About the Author
Josh Spurlock, MA, LPC, CST is a Licensed Professional Counselor and Certified Sex Therapists with over 10,000 hours of clinical experience. Josh specializes in Marriage Counseling and Sex Therapy. Click here to schedule an online counseling appointment with Josh.
Overcoming Hormones to Have a Better Sex Life
Women are hormonal creatures – it’s how God made you, and it’s not a bad thing. It does, however, create challenges that take some special attention to overcome. One such challenge is the ebb and flow (no pun intended) of your sex drive as related to your menstrual cycle.
Women’s Sex Hormone Peak
Women hit their sex hormone peak in late teens to mid-twenties. As this starts to trail off over time, there’s usually still a hormonal surge that starts 1-3 days before ovulation and continues for a few days after. The body says “Hey, I’m about to drop an egg, go find your man so you can fertilize it.” It’s during these days that women reach their peak erotic motivation for the month. Sex therapists call this spontaneous and intrinsic motivation to connect sexually “Initiating Desire”.
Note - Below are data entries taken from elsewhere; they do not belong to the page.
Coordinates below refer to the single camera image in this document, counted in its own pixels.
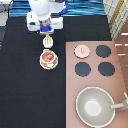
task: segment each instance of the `white bowl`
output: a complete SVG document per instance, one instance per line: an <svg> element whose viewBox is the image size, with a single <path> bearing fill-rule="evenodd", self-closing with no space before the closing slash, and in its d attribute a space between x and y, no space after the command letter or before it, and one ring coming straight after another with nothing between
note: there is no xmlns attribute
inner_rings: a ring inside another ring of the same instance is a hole
<svg viewBox="0 0 128 128"><path fill-rule="evenodd" d="M112 97L99 87L87 87L83 89L76 99L76 111L80 119L94 128L109 125L114 116L115 109Z"/></svg>

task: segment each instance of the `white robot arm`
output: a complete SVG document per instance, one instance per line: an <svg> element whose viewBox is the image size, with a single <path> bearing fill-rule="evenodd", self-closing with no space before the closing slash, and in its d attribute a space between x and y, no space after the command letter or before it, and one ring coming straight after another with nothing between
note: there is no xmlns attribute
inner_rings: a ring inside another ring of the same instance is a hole
<svg viewBox="0 0 128 128"><path fill-rule="evenodd" d="M40 30L40 34L53 33L54 29L63 28L63 18L51 18L51 13L65 9L65 4L49 0L28 0L31 12L27 13L29 31Z"/></svg>

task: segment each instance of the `pink board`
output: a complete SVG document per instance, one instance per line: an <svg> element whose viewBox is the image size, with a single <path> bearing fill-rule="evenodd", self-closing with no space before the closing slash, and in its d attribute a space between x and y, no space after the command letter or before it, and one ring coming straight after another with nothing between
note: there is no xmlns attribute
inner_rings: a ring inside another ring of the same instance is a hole
<svg viewBox="0 0 128 128"><path fill-rule="evenodd" d="M89 48L88 57L81 59L75 56L74 49L78 45L86 45ZM99 45L107 45L111 49L111 55L106 58L99 57L95 51ZM86 62L90 65L91 72L88 76L80 77L75 73L75 65L79 62ZM101 75L98 71L98 65L101 62L112 63L115 67L115 73L112 76ZM125 99L126 87L115 42L83 41L66 43L66 128L90 128L78 117L75 105L79 92L89 86L96 86L106 90L115 103ZM128 110L116 111L114 120L105 128L128 128Z"/></svg>

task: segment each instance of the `white surface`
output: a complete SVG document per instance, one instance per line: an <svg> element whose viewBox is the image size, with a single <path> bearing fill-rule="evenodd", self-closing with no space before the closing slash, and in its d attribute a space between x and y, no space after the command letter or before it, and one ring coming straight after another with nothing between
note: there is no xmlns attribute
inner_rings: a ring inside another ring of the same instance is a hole
<svg viewBox="0 0 128 128"><path fill-rule="evenodd" d="M3 4L10 4L10 2L11 2L12 0L0 0L0 4L1 4L1 2L3 3Z"/></svg>
<svg viewBox="0 0 128 128"><path fill-rule="evenodd" d="M85 105L85 111L90 116L97 116L100 114L101 106L94 100L90 100Z"/></svg>
<svg viewBox="0 0 128 128"><path fill-rule="evenodd" d="M8 19L8 14L6 12L0 13L0 26L5 26Z"/></svg>

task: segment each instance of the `black mat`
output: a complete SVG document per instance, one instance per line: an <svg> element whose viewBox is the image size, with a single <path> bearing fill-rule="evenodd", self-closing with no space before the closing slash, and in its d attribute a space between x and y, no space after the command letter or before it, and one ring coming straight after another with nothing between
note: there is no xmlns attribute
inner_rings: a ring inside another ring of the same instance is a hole
<svg viewBox="0 0 128 128"><path fill-rule="evenodd" d="M75 65L75 72L78 76L87 76L89 75L91 68L86 62L79 62Z"/></svg>
<svg viewBox="0 0 128 128"><path fill-rule="evenodd" d="M43 36L25 34L24 21L8 19L0 50L0 128L66 128L65 42L111 40L107 16L64 17L52 35L59 65L51 71L39 64Z"/></svg>
<svg viewBox="0 0 128 128"><path fill-rule="evenodd" d="M100 63L98 70L103 76L112 76L115 73L114 66L109 62Z"/></svg>
<svg viewBox="0 0 128 128"><path fill-rule="evenodd" d="M99 45L96 48L96 54L102 58L106 58L111 55L111 49L106 45Z"/></svg>
Unfortunately, life doesn’t always cooperate so that these days fall during convenient times to connect. A lot of women express, “Well honey, I was feeling pretty horny about 2 this afternoon, but by the time we got the kids in bed it was ALL gone.”
The Pill Can Make it Worse
To further the problem, chemical birth control, i.e. the pill, can neutralize the mid-month natural hormone boost resulting in diminished sex drive. It can also reduce blood flow to the genitals, which can make reaching orgasm more difficult. Testosterone, estrogen, and progesterone are all at their lowest during menstruation, making it the period of least desire. It is the decline of these same hormones that reduce libido in women during menopause.
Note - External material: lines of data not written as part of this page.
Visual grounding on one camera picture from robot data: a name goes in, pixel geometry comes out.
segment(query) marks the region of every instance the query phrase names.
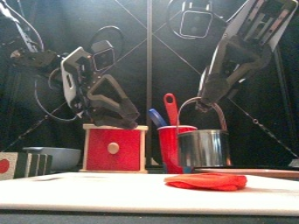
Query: red wooden box
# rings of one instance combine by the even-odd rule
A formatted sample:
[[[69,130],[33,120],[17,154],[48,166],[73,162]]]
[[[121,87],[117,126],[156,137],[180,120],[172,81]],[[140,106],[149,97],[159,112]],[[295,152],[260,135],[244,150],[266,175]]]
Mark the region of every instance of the red wooden box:
[[[147,172],[147,126],[120,129],[84,124],[87,131],[81,172]]]

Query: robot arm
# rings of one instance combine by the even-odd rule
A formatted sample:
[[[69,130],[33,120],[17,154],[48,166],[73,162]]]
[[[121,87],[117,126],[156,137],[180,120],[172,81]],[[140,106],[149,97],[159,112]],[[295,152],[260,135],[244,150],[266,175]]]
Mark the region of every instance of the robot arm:
[[[91,45],[91,52],[79,47],[63,58],[56,52],[36,47],[37,44],[27,36],[11,11],[5,0],[0,0],[0,49],[11,63],[43,70],[60,67],[64,97],[76,116],[97,126],[133,129],[139,117],[136,107],[115,78],[108,74],[103,75],[115,65],[113,46],[104,40]],[[51,116],[43,105],[39,105]]]
[[[247,0],[200,77],[196,109],[208,111],[212,103],[267,65],[296,6],[295,0]]]

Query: white tabletop
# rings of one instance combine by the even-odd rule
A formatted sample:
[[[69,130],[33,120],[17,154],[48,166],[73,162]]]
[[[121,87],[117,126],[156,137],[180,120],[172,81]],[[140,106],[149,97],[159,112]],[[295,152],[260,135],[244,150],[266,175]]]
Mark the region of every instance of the white tabletop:
[[[0,209],[299,216],[299,182],[247,176],[235,192],[187,190],[164,174],[61,173],[0,181]]]

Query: gray container
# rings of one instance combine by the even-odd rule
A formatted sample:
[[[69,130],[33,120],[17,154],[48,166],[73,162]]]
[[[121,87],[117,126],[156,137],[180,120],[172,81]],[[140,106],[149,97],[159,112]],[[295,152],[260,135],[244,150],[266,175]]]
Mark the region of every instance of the gray container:
[[[196,102],[200,97],[191,98],[180,107]],[[230,133],[222,109],[212,105],[219,115],[220,129],[199,129],[177,134],[180,166],[220,167],[230,166]]]

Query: red towel
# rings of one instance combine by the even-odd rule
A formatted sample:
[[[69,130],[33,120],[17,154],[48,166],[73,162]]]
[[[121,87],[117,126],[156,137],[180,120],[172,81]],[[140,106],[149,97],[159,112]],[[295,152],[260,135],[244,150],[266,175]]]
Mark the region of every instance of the red towel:
[[[246,187],[247,177],[227,173],[180,174],[164,179],[168,186],[185,189],[210,189],[216,191],[236,191]]]
For all these reasons, it’s pretty normal for a mature married woman to only experience initiating desire a few days a month.
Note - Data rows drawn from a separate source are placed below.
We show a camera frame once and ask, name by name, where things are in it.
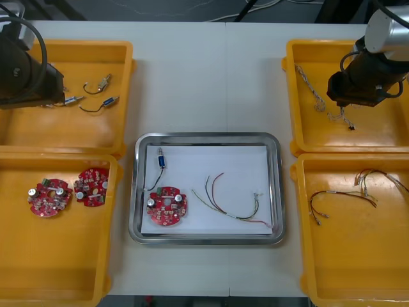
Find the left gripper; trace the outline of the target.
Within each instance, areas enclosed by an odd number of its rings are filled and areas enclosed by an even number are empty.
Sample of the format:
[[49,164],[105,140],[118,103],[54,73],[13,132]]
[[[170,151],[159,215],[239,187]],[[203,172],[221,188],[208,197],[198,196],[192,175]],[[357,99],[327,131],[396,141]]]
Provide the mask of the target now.
[[37,90],[41,106],[65,103],[64,75],[51,64],[47,65],[45,77]]

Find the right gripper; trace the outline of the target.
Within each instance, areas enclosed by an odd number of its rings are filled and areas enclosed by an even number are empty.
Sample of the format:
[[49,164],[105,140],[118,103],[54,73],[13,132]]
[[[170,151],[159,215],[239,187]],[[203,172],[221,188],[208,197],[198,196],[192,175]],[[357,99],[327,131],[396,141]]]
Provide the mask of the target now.
[[359,98],[350,93],[355,87],[348,76],[342,72],[336,72],[328,80],[327,96],[336,103],[338,107],[346,107],[350,104],[360,105]]

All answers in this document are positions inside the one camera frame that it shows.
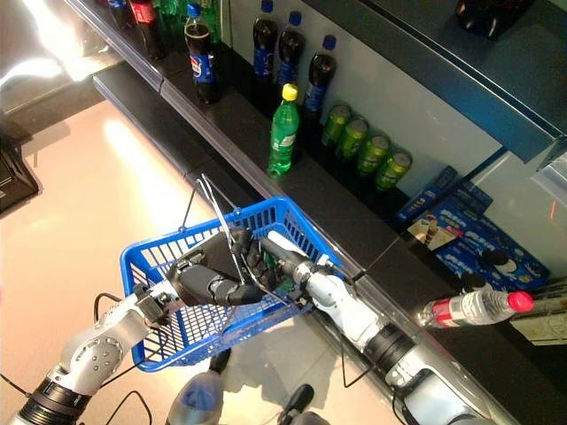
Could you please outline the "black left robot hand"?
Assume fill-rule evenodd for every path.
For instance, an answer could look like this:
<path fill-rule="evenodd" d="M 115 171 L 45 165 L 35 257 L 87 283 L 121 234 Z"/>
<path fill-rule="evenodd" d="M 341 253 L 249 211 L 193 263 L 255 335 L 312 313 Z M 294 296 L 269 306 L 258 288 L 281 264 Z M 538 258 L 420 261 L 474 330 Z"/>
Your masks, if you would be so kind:
<path fill-rule="evenodd" d="M 243 227 L 198 243 L 170 267 L 167 279 L 187 306 L 255 304 L 284 283 L 272 258 Z"/>
So what can you do about it?
Now that we have a little bit better understanding of what the problem is, let’s take a look at some ways to deal with it.
Embrace Receptive Desire
When sex therapists talk about arousal we mean one of two types: 1) Subjective Arousal or 2) Physical Arousal.
Subjective arousal is the awareness of sexual desire, that is being horny.
Physical arousal refers to the changes that happen in the body in response to sexual stimuli, like pupil dilation, increased heart rate, and blood pressure, accelerated breathing, flush skin, nipple erection, blood flow to the genitals, vaginal lubrication, breast enlargement.
It’s common to think of subjective arousal coming first, then physical arousal. I feel horny, so I pursue sexual connection and become physically aroused. We call this sequence initiating desire because it leads to the initiation of a sexual experience. It’s not the only option though. Receptive Desire refers to an openness to sexual connection with an understanding that subjective arousal often follows physical arousal.
I sometimes use an example from our taste template to illustrate. Have you ever been out on date night with your spouse, engaging the age old question, “Where do you want to eat?”
Well, if you have a craving for something, say Mexican, that’s like initiating desire. Sometimes you don’t have a craving, “I don’t care, I’m not really hungry.”
After you get to the restaurant, you taste the salsa and smell the fajitas sizzling, your mouth starts to water. When your food arrives you tear into it like a crazed animal. As the two of you recline, fully satisfied, you look at your spouse and say “this was a good idea.”
Following this script, you might say to yourself, “I’m not feeling horny or thinking about sex right now, but I know once we get into it I’ll start feeling desire.”
Think About Sex
It’s very helpful to think about sex. Use fantasy to imagine past experiences that were super arousing. Think about new positions, places, and scenarios you might want to explore with your spouse. Thinking about sex causes the body to arouse physically, which in turn increases desire. Remember, for women, physical arousal often precedes desire.
Plan for Sex
Planning out regular times for sexual connection with your spouse can help keep the connection happening despite hormonal fluctuations. Plus, knowing about a sexual encounter in advance gives you reason to think about the upcoming encounter and be flirtatious with your spouse about it. This builds desire increasing the excitement and pleasurableness of the experience.